Back to Will Bunch, who writes that:
I understand what the growing network of legal beagles who've become TV and internet stars say about [the BuzzFeed story] -- that Mueller is playing it by the book, and that releasing any information before every "i" is dotted and "t" is crossed might not only jeopardize future convictions but risk undermining the authority that Mueller's final report would need in order to convince such a politically polarized nation.  But the legal-industrial complex that takes over TV every night consists of carpenters looking at every Trump problem as a nail to be hammered by the criminal-justice system. . . .  
Let's stop waiting for Bob Mueller to come down from the mountaintop.  It's time for the American people, our leaders, and our battered system to relearn how to climb that mountain ourselves. 
Impeachment, not Robert Mueller, ultimately is the only protection we have against Trump, if not a start on everything else that ails us. 
So get on with it!

Click HERE for a comprehensive timeline of the Russia scandal
and related developments.    

5 comments:

Bscharlott said...

Buzzfeed is standing by its story. So, is it simply the case that the anonymous officials used as sources in the story are with the Southern District of New York FBI office, not with Mueller's team, and the rebuttal is Mueller's way of reprimanding leakers? That was my first thought. Or another possibility: what if the information is indeed accurate but it came out in secret grand jury testimony and Mueller feels the need to protect the process? I mean, it seems extremely likely that Trump did in fact direct Cohen to lie. And something tells me some law enforcement office somewhere has damn good evidence of it.

Dan Leo said...

Thanks, Shaun – I was curious to hear your take on this flap. It was pretty funny how over on Breitbart the much-reviled Mueller suddenly became the hero, "if just for one day..."

Carol said...

Not sure how we're going to rid ourselves of Trump with or without the Mueller report as long as the Newt Gingrichian Republicans are still in charge in the Senate. Thanks for the reminder of the stumbles of Woodward and Bernstein in their quest to get to the truth of the Nixon administration's criminality, which was not nearly as blatant as what we know underlies every action of the present administration. It seems, however, that even damning evidence of Trump's deep venality, like that exposed in the NYTimes tax report and the lies The Post chronicles, is lost in the day-to-day chaos created by our narcissist in chief.

PM said...

Great blog post, Shaun. That Will Bunch is almost as wise and prescient a journalist as you. J

Random thought that won’t go away: I keep remembering Steve Bannon’s stated aim to bring down the government. It’s happening.

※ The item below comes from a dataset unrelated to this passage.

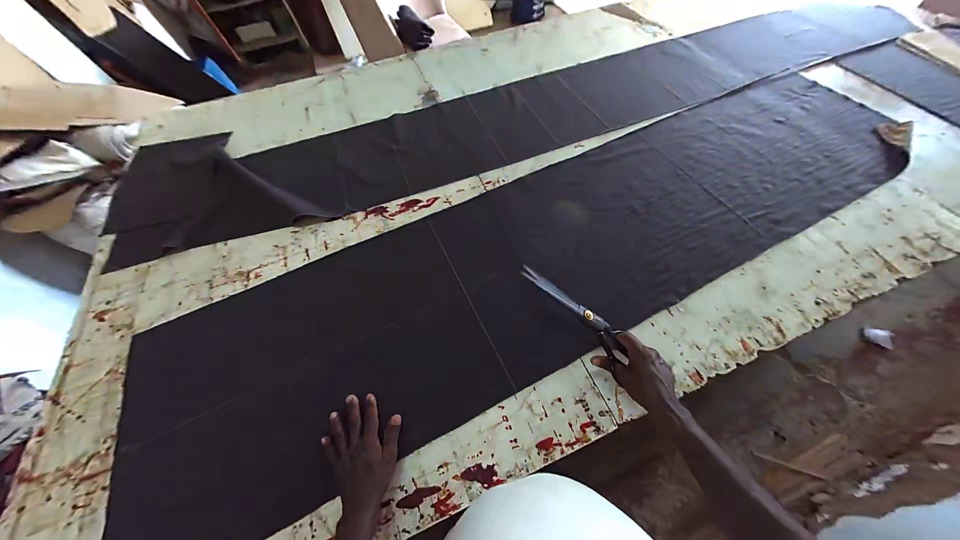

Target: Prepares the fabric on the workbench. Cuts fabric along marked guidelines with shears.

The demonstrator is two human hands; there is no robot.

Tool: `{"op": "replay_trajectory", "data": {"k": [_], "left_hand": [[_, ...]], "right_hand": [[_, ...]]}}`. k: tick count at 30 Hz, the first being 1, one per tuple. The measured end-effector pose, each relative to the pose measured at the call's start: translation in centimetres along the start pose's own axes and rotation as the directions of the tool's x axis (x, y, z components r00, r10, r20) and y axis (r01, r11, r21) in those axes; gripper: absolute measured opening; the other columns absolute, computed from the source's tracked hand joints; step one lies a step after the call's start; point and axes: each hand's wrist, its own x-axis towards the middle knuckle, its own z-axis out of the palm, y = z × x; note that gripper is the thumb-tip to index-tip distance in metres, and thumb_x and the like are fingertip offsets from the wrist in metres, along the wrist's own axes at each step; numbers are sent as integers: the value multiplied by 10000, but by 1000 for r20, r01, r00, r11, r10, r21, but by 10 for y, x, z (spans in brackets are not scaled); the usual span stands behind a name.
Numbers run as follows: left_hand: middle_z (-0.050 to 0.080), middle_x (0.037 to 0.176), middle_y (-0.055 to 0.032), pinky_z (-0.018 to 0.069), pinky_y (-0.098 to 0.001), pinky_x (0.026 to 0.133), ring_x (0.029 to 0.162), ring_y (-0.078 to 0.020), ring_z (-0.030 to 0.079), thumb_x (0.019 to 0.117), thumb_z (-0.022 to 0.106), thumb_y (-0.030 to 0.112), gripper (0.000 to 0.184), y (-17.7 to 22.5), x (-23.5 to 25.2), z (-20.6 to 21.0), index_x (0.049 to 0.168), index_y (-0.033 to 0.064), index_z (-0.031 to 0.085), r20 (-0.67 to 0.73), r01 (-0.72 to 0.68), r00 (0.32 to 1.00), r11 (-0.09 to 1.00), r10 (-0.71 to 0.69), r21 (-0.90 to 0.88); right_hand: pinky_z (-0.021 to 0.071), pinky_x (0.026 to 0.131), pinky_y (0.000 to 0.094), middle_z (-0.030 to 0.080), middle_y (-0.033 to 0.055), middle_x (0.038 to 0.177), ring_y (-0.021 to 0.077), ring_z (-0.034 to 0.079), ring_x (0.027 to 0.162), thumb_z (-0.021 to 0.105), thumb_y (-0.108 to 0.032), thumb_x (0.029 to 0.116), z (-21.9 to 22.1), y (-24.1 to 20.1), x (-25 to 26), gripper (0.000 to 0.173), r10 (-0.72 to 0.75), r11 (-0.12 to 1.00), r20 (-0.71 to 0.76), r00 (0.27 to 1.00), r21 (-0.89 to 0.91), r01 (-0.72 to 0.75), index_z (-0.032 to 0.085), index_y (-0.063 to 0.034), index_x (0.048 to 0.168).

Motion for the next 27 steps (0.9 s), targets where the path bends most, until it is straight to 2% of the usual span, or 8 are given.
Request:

This, for me, was a real (not fiction) Kurt Vonnegut moment: The confluence of the Lincoln Memorial, Martin Luther King’s Birthday weekend, the Indigenous People’s March, the March For Life, all of which came together in a flashpoint of seeming opposition in the persons of a young, white, privileged MAGA boy and a Native American Viet vet elder (Keeper of the Sacred Pipe no less.) I have yet to grok the full extent of the ripples and resonances: you would undoubtedly express it better.

Laura in IA said...

This is exhausting. The man belongs behind bars before he completely destroys this country. Maybe we need to refocus on how we got here and do what we can to make sure it does not happen again. Another cause I just read about is that there are at least 65,000 homeless college students. Our problems as a country are deeper than just the fight against Trump for destroying what we had.